Point being: Chapek has plenty of available employees. But he's rather use them to steer people toward his obnoxious cost-saving measures than for actual customer service.

Chapek is downright Trumpian in the way he dissembles.

February 11, 2022 at 12:07 PM

But those cast members are not cooks. Without more cooks, Disney has to assign its other Foods CMs to crowd control so they can manage the overflow of guests waiting on the output of understaffed kitchens.

February 11, 2022 at 2:13 PM

@Rob McCullough - Thanks. (I thought I knew most Disney acronyms. That's a new one for me.)

@TH Creative - Thanks for the link, however "HPOE" is not on Theme Park Insider's "Big List o' Acronyms".

February 11, 2022 at 7:15 PM

Yeah, but Robert, it's not like the folks in Disney's kitchens need foodservice training, they're making the same pre-prepared half-dozen foods over and over. I was a "cook" at McDonalds when I was 15-- Disney can surely hire all the cooks they need if they're willing to pay them an attractive wage.

Let me put it to you this way: I don't see any restaurants, anywhere in California, refusing to seat people because they don't have folks to make the food. How is the Denny's across the street from Disney serving a full house but somehow Disney can't? Coming from the Company that now gooses its wait times to drive Genie+ traffic, I call shenanigans.
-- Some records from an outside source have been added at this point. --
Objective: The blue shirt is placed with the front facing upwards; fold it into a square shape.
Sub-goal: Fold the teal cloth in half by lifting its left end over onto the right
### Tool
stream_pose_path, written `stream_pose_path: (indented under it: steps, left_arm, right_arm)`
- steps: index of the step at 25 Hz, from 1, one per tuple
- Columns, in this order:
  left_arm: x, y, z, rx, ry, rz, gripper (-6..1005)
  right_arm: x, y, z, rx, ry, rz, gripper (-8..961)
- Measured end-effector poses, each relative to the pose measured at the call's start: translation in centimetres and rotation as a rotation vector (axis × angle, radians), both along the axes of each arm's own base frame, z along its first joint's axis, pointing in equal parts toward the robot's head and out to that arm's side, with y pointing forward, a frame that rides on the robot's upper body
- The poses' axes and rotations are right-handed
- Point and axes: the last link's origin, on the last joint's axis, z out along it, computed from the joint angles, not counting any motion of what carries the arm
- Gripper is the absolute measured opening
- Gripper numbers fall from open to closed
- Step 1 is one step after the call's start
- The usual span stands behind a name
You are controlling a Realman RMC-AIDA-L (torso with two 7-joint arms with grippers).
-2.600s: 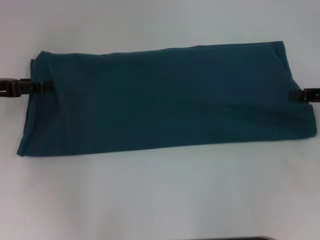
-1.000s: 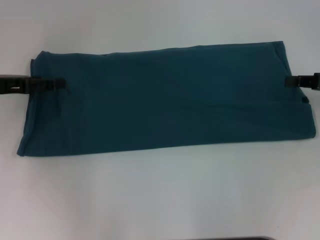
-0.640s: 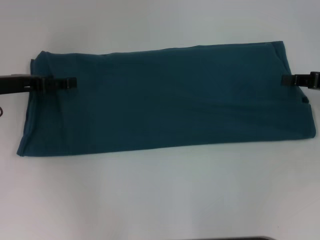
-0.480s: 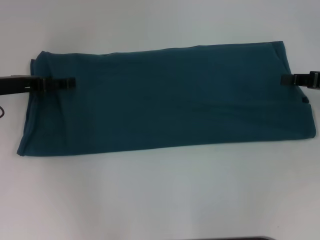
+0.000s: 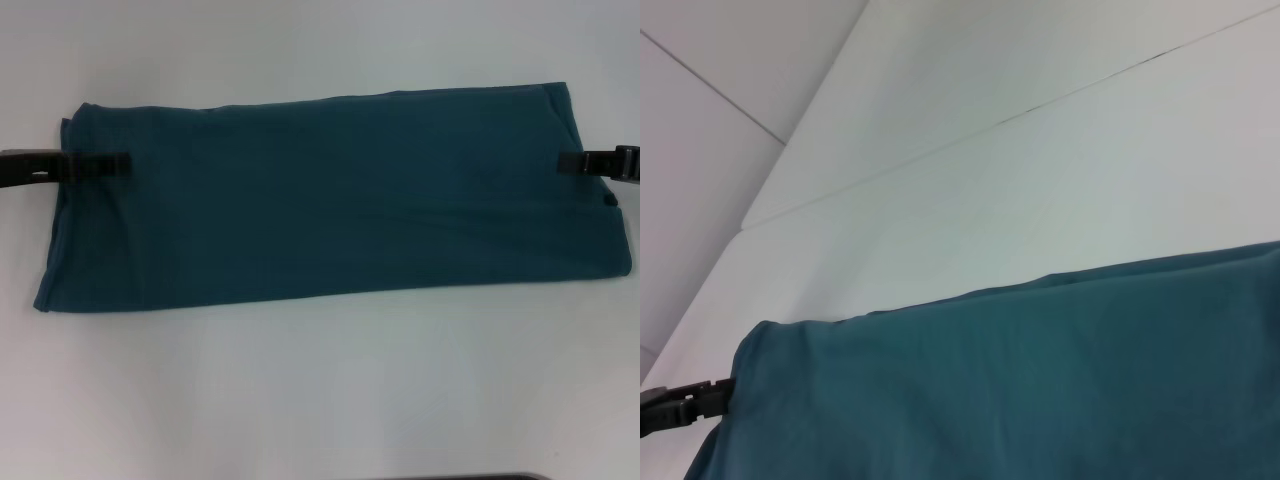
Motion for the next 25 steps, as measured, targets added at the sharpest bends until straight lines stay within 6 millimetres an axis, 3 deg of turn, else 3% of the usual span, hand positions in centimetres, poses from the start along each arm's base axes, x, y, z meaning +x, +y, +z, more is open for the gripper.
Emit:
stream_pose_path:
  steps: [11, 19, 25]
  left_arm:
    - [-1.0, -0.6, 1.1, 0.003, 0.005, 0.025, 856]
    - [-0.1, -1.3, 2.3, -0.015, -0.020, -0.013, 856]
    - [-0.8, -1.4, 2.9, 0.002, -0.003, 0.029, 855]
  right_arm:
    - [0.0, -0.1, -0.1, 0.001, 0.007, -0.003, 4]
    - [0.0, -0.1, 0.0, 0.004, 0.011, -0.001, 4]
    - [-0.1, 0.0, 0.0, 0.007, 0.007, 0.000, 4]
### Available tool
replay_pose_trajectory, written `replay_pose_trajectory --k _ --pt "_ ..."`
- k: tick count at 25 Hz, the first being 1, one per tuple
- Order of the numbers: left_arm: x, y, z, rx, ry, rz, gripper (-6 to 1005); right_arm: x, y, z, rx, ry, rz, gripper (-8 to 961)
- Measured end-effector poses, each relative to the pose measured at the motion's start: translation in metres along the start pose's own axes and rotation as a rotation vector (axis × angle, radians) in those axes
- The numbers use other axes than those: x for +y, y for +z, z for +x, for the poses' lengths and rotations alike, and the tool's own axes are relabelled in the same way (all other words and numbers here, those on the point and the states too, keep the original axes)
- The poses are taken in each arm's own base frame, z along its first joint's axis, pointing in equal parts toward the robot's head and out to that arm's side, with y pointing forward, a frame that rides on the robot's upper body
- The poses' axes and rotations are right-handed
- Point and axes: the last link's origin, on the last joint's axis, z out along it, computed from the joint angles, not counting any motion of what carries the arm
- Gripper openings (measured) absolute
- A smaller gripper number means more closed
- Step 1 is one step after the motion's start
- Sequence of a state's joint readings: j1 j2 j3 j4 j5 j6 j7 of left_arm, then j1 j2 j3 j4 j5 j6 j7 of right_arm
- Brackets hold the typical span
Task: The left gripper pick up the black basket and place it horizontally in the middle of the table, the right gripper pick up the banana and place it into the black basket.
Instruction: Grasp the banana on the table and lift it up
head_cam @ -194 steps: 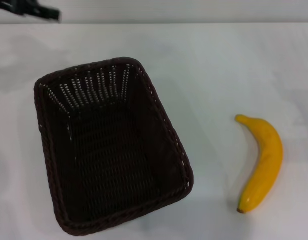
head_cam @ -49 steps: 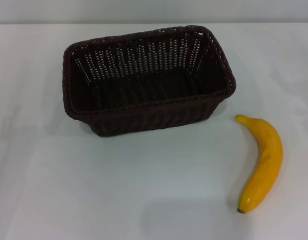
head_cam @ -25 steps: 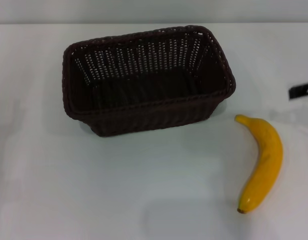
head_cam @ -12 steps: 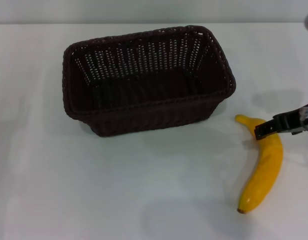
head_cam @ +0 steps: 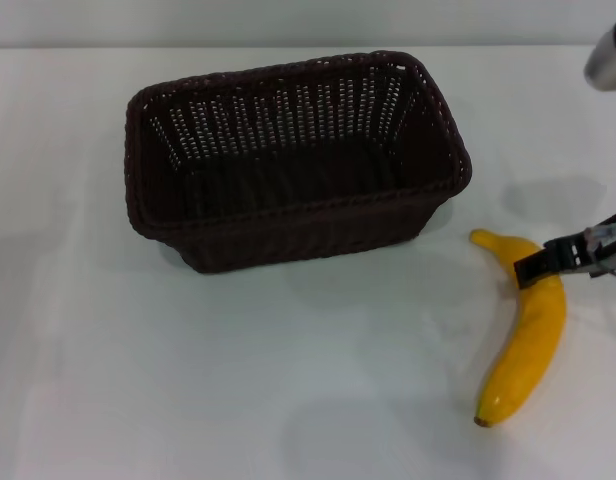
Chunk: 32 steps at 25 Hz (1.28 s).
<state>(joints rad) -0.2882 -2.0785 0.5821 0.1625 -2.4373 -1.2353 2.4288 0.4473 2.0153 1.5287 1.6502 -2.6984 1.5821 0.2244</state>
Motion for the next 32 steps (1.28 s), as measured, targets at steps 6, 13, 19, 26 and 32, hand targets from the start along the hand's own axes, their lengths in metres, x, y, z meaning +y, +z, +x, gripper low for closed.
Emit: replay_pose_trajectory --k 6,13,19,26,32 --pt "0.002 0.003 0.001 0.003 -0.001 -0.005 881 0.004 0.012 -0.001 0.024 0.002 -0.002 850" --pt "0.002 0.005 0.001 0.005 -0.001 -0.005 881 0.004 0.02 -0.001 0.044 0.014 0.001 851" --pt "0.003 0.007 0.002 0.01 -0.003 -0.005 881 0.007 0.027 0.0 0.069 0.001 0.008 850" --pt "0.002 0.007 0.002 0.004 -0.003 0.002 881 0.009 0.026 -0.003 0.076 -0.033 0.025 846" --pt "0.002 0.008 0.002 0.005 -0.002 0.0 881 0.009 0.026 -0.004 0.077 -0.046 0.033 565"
February 12, 2022 at 3:48 PM


Regardless of how “pre-prepared” you think the food is, you still need food training(It can be very dangerous working at a kitchen if you’re not properly trained). And heck, it’s not just cooks they’re short on, you need prep cooks to prepare all the food in the parks. If you don’t have enough prep cooks, you can’t have many restaurants open/food items will be discontinued for the day or more.
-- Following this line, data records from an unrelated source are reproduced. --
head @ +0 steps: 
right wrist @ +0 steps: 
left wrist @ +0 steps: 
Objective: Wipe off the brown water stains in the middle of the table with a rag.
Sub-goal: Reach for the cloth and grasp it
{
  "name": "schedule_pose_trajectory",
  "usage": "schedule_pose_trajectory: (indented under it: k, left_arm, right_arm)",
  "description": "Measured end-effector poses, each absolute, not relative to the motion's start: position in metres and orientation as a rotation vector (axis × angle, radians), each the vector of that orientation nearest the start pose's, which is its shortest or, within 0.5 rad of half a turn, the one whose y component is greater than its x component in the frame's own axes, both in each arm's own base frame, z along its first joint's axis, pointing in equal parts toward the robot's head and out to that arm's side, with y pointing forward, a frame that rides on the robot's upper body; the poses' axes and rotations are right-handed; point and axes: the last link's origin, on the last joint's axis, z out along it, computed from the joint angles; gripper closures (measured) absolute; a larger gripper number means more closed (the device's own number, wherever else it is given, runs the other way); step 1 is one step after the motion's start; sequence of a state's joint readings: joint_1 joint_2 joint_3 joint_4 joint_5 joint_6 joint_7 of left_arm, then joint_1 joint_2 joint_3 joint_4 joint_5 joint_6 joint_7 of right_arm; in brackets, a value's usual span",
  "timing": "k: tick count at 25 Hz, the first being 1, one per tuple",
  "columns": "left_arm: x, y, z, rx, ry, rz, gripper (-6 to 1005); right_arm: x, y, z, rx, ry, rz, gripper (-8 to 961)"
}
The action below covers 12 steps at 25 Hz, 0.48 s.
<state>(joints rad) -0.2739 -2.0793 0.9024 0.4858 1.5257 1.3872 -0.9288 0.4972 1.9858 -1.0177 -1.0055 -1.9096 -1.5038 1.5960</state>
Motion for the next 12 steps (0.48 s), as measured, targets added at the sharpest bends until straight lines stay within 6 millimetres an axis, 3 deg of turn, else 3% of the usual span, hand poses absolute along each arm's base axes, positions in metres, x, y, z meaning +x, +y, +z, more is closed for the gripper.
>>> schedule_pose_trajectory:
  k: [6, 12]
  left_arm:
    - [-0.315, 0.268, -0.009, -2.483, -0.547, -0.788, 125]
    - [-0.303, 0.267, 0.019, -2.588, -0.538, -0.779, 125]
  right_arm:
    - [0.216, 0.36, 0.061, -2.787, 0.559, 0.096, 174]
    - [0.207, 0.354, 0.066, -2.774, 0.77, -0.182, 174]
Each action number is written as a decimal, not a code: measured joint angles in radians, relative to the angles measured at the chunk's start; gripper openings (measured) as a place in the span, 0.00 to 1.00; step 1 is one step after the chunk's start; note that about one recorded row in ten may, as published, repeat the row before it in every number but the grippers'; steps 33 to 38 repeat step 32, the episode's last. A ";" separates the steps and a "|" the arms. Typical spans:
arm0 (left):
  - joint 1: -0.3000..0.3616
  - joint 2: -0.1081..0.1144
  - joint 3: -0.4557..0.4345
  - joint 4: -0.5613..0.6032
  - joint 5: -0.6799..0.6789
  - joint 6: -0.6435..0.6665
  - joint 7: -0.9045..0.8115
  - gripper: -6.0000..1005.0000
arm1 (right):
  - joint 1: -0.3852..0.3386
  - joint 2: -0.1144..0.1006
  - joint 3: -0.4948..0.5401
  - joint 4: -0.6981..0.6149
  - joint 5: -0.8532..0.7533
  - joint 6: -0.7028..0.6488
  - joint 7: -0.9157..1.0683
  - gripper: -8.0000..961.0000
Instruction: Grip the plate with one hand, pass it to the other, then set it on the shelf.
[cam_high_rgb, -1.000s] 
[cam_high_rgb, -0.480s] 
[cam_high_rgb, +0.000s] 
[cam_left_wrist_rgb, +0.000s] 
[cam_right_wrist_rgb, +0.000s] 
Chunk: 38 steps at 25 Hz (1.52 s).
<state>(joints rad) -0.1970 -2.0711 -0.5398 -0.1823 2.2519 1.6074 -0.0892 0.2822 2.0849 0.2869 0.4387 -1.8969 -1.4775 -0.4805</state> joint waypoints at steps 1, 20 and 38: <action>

February 13, 2022 at 12:11 AM

Yeah, I don't know where thecolonel is coming from either. There's a reason why Disney offers culinary programs in line with their internships: it takes a lot of time to get properly trained in the art and demands of foodmaking, especially in a theme park where you can expect a busy kitchen every day.

Have you ever been to a place like Tiffins, California Grill, or Le Cellier? The menus there are far more complicated and less pre-prepared than what you find at Denny's.

February 14, 2022 at 12:03 PM

I don't understand thecolonel's criticisms either. I will say that I'm not a fan of the changes occurring across the food service industry, but there's very little that customers are going to be able to do to change it (reliance on tech, managing kitchen output, and advance reservation/ordering systems). The bottom line is that output has to be carefully managed and controlled so the customer experience doesn't decline any further. At least we can point to the fact that Disney (and some other theme park companies - Merlin excluded) are still trying to be creative and innovative with their food offerings.

If Disney wanted to "grease the skids", they could have easily trimmed menus and reverted to pizza and chicken strips, which could be prepared and assembled by less skilled and trained staff. However, for the most part, they've resisted the urge of streamlining and homogenizing their menus, which theme park fans should be happy to see.

February 15, 2022 at 11:10 PM

I used to work at Disneyland, now work in a completely different industry, and it is HARD to find employees. It's just VERY hard to find employees right now and it's hurting a LOT of us. So many openings, so few people wanting to fill them.